Her eyes move back to the road. “He was. Then something weird happened. It was his fiftieth birthday, a month or so after you left for St. Paul. We were all there, all the usual suspects, including your aunt and uncle, your dad, everybody having a good time and celebrating, enjoying the party. Then, from out of the blue, he stood up and announced he was quitting the badge. Just like that. It took us all by surprise.”

“Did he say why?”

“Not in so many words.” Krauss chuckles to herself, as if savoring a private joke.

It’s clear she loves her dad. No reason why she shouldn’t. As far as I remember they were as thick as thieves. He did everything in his power to protect his little girl, and probably still does.

“Jake, I’m pretty sure he was having a midlife crisis. In the weeks leading up to his birthday he was in a permanent bad mood, complaining all the time and picking fights with my mom.”

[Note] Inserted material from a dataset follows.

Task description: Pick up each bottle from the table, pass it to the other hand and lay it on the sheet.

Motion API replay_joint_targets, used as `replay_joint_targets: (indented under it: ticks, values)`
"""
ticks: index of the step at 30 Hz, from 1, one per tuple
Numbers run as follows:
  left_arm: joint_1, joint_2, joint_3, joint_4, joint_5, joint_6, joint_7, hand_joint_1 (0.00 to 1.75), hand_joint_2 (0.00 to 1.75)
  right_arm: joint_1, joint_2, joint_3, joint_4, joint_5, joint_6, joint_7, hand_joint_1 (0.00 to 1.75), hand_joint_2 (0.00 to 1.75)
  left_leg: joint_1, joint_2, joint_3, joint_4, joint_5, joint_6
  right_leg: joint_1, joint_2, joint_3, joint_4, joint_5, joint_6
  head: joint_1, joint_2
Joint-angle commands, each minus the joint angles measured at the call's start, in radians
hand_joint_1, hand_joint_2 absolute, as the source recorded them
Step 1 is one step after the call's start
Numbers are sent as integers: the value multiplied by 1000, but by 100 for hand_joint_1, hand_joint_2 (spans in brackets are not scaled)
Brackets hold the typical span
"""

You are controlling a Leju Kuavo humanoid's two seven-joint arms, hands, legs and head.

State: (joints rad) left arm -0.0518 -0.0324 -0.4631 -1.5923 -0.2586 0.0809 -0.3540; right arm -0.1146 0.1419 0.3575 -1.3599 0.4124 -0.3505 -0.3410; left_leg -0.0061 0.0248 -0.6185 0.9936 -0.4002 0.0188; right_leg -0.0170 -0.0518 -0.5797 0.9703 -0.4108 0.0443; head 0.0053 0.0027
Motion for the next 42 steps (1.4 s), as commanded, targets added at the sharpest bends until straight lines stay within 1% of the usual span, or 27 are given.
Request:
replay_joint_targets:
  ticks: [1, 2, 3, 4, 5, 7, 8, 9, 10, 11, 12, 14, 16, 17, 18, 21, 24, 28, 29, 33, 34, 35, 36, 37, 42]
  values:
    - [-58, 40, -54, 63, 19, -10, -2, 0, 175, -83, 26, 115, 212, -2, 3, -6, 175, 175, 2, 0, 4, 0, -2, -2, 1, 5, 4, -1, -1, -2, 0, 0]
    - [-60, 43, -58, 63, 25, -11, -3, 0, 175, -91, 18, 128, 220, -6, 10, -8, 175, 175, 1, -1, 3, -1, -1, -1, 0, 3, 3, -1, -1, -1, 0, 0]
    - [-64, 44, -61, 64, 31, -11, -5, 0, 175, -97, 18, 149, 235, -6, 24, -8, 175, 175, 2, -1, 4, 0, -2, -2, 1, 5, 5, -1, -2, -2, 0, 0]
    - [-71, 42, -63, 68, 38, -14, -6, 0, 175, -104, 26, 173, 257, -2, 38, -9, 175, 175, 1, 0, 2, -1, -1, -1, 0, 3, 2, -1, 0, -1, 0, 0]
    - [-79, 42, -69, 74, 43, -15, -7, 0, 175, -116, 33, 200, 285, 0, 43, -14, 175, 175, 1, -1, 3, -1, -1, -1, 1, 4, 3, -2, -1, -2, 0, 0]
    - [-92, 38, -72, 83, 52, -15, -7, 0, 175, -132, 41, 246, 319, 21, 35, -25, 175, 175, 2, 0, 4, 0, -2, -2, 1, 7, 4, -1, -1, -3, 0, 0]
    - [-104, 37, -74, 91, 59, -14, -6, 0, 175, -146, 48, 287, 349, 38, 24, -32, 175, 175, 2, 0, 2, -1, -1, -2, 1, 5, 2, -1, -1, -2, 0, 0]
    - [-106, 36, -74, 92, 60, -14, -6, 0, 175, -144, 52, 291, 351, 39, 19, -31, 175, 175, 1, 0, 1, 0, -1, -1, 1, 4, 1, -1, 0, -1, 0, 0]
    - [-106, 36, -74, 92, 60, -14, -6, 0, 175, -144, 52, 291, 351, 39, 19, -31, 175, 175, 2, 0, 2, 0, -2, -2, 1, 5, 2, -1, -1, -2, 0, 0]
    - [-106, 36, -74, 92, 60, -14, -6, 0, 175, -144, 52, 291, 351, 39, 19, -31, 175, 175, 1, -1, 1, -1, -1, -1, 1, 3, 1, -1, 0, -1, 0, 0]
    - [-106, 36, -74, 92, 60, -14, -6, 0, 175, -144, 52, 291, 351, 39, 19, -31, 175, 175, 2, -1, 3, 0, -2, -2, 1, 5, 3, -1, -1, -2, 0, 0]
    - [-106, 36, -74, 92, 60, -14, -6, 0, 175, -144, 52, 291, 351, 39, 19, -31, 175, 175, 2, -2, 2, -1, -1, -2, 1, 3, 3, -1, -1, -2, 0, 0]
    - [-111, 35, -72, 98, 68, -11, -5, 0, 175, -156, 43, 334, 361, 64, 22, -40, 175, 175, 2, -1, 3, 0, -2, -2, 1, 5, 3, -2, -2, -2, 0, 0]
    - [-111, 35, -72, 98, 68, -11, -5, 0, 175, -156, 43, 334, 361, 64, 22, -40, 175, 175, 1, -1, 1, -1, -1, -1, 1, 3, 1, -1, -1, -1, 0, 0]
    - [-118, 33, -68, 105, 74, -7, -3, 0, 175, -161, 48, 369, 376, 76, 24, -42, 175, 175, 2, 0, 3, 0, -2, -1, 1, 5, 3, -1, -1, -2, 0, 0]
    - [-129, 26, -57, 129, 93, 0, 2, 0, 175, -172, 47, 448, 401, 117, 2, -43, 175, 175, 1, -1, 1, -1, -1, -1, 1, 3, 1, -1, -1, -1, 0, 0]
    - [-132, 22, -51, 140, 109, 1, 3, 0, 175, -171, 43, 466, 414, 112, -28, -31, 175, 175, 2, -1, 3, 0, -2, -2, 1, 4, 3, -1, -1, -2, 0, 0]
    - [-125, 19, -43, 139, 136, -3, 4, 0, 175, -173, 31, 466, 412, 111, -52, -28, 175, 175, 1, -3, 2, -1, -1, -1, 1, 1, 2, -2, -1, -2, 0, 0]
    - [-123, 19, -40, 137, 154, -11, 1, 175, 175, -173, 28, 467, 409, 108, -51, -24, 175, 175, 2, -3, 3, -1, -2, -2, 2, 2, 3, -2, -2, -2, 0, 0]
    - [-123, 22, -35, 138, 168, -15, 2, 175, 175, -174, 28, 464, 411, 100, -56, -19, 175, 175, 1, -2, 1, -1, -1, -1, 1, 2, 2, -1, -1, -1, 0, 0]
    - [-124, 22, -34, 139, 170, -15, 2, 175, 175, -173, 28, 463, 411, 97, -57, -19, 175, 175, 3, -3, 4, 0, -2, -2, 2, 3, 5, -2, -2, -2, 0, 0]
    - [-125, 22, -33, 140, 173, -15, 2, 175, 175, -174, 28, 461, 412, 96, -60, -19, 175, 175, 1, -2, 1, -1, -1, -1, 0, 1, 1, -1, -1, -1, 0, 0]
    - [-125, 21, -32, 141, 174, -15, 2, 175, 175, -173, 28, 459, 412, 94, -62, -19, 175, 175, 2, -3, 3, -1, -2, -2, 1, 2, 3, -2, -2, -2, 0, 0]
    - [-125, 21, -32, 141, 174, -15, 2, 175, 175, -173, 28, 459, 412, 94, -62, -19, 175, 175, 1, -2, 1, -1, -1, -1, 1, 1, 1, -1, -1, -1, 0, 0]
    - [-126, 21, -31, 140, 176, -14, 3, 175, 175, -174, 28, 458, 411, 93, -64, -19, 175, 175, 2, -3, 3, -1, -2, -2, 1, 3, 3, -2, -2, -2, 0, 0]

“She survived the cancer?”

“This was the year before her diagnosis. But, yes, she did. If you remember anything about my mom, it should be she’s a fighter. She beat the cancer hands down. But it took both her breasts and her marriage. Sometimes my dad is as shallow as a creek in a drought.”

Krauss is no longer smiling, gaze fixed ahead. I can see it hasn’t been easy on her, and I wish I’d been here to lend my support. Sometimes it’s harder when you’re an only child.